╭──
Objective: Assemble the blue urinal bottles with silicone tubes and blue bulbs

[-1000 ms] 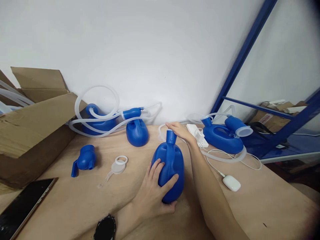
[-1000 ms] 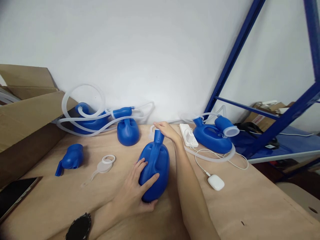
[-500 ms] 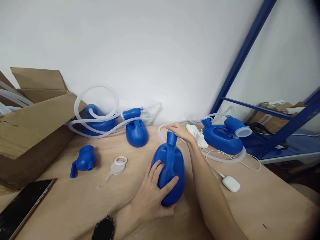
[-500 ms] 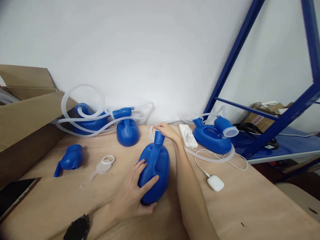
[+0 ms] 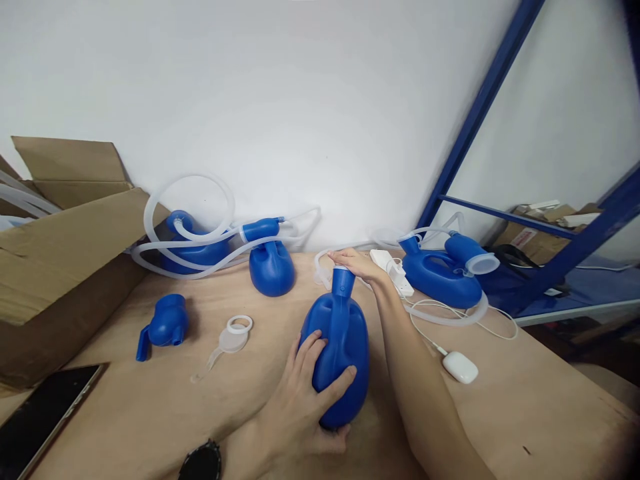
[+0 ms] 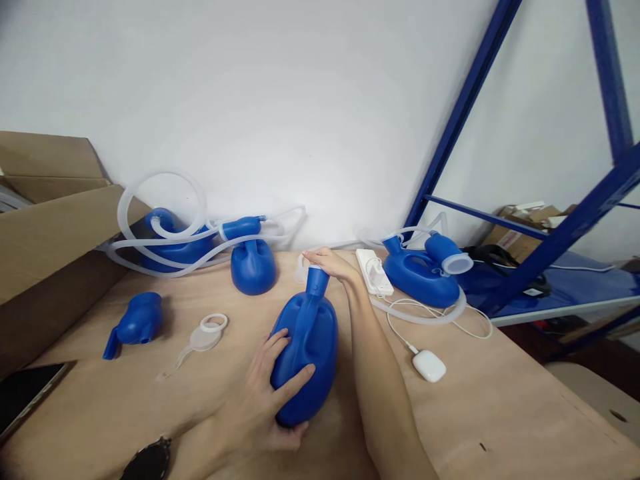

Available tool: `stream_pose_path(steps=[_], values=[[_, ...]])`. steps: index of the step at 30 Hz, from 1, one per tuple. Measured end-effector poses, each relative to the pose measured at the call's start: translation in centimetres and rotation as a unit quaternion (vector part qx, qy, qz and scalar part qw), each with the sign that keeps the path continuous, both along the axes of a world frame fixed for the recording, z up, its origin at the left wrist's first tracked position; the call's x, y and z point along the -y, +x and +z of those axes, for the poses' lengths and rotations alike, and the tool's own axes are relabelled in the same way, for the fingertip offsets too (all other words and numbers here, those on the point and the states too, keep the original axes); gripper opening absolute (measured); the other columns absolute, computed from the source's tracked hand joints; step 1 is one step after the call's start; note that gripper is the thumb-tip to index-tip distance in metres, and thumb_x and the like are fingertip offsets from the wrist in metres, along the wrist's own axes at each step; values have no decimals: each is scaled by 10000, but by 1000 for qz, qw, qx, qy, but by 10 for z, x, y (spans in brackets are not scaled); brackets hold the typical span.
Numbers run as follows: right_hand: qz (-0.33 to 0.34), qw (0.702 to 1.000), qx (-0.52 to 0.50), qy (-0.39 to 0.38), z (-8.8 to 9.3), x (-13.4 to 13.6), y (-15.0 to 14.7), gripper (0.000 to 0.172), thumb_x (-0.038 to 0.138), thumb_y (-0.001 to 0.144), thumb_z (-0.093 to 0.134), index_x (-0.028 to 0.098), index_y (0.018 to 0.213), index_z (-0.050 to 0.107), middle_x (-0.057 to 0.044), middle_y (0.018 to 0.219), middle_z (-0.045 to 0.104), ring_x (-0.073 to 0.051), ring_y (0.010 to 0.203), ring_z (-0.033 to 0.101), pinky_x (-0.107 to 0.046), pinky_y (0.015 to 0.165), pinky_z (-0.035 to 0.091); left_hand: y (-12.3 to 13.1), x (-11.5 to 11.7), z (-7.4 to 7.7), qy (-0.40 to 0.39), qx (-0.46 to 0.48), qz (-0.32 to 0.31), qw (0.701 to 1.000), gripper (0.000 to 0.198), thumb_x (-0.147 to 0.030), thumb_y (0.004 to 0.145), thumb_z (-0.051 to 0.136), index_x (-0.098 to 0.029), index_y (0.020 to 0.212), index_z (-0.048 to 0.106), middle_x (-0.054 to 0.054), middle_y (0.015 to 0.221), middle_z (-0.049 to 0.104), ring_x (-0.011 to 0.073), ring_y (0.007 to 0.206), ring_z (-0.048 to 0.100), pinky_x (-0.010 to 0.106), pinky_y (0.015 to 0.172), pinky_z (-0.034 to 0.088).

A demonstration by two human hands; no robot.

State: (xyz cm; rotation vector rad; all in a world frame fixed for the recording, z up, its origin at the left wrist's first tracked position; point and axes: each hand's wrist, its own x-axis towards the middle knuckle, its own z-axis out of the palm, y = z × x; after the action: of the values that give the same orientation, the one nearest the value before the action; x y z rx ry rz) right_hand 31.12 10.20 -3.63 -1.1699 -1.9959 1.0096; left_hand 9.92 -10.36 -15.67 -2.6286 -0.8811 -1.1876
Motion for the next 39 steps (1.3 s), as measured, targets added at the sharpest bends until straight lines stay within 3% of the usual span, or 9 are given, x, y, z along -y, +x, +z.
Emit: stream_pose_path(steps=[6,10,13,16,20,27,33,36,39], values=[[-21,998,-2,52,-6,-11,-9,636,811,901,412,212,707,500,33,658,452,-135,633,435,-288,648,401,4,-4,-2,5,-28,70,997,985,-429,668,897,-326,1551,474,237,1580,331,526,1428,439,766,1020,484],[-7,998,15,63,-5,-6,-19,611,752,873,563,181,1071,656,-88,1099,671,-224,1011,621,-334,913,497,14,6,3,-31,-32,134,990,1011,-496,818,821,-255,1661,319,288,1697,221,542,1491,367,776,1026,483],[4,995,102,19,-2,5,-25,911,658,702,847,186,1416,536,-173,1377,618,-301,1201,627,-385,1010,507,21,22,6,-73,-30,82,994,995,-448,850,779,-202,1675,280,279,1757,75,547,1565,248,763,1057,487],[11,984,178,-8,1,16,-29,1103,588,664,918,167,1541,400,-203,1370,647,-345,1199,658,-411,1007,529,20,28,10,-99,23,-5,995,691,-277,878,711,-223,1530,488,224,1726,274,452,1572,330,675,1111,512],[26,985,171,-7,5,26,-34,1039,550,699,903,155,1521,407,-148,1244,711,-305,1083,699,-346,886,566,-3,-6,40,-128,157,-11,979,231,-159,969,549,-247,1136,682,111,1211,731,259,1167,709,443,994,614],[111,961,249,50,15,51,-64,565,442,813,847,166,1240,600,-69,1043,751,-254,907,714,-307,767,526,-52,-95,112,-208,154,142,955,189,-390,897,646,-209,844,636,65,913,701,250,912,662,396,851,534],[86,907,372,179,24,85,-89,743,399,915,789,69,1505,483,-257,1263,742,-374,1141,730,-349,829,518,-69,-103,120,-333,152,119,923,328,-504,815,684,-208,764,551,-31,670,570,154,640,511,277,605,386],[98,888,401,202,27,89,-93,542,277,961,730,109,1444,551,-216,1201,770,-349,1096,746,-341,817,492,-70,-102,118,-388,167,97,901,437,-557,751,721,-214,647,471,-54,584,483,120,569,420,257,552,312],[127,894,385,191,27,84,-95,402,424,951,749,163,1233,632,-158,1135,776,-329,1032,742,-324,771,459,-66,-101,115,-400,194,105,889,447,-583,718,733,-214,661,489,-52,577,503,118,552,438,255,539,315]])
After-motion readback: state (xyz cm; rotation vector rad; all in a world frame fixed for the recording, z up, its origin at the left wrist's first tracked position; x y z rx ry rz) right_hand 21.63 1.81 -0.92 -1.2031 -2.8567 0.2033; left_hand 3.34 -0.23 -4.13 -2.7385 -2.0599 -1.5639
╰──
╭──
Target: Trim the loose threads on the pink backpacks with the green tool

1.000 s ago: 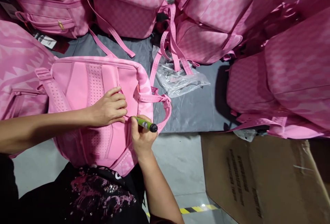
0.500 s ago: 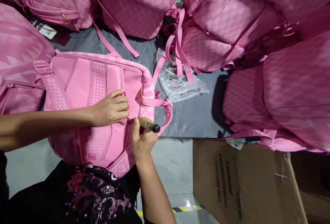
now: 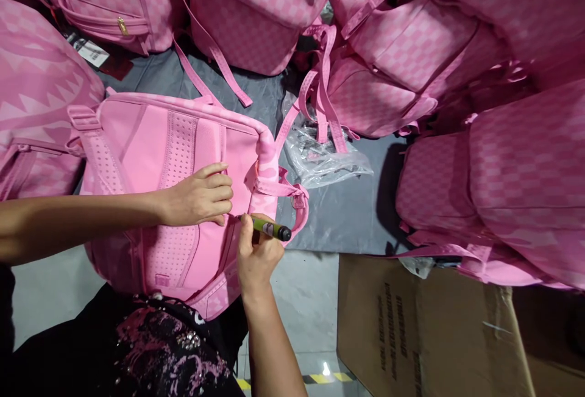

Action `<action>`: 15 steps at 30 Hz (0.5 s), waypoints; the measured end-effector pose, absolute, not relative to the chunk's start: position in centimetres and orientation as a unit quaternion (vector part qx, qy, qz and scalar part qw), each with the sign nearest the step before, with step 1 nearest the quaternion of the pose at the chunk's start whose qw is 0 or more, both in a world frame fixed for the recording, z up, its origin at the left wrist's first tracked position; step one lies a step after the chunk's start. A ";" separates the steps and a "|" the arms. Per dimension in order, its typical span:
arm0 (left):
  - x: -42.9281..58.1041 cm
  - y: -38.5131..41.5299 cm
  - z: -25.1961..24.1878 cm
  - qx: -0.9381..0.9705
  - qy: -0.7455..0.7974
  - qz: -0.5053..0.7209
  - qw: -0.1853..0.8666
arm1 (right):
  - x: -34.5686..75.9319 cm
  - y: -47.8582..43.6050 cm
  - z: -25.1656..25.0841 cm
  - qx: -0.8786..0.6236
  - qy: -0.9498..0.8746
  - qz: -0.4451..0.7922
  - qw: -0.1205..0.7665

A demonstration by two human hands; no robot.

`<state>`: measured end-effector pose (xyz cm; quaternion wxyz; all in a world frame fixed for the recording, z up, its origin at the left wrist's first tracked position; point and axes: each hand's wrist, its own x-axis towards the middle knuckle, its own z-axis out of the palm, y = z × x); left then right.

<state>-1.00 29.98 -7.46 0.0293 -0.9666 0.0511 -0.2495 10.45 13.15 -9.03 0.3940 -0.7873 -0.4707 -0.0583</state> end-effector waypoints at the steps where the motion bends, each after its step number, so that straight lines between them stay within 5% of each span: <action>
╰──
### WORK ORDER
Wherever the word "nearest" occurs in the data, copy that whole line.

### TASK ANSWER
State: (xyz cm; rotation vector rad; all in a world frame fixed for the recording, z up, its origin at the left wrist's first tracked position; point and axes: each hand's wrist, its own x-axis towards the middle knuckle, its own z-axis out of the palm, y = z × x; after the action: of the values that give the same orientation, the one nearest the value before the action; x y z rx ry rz) right_hand 31.12 10.20 -3.63 -1.1699 -1.9959 1.0096; left_hand 9.92 -10.36 -15.67 -2.6286 -0.8811 -1.1876
Action `<action>`: 15 steps at 30 Hz (0.5 s), waypoints; the measured end-effector pose, absolute, not relative to the chunk's start: position in centimetres and orientation as a unit quaternion (vector part qx, qy, qz and scalar part qw), each with the sign nearest the step before, with step 1 nearest the quaternion of the pose at the chunk's start whose qw is 0 or more, both in a world frame fixed for the recording, z up, its origin at the left wrist's first tracked position; step one lies a step after the chunk's start. A ";" separates the steps and a "|" the arms. Per dimension in order, its typical span:

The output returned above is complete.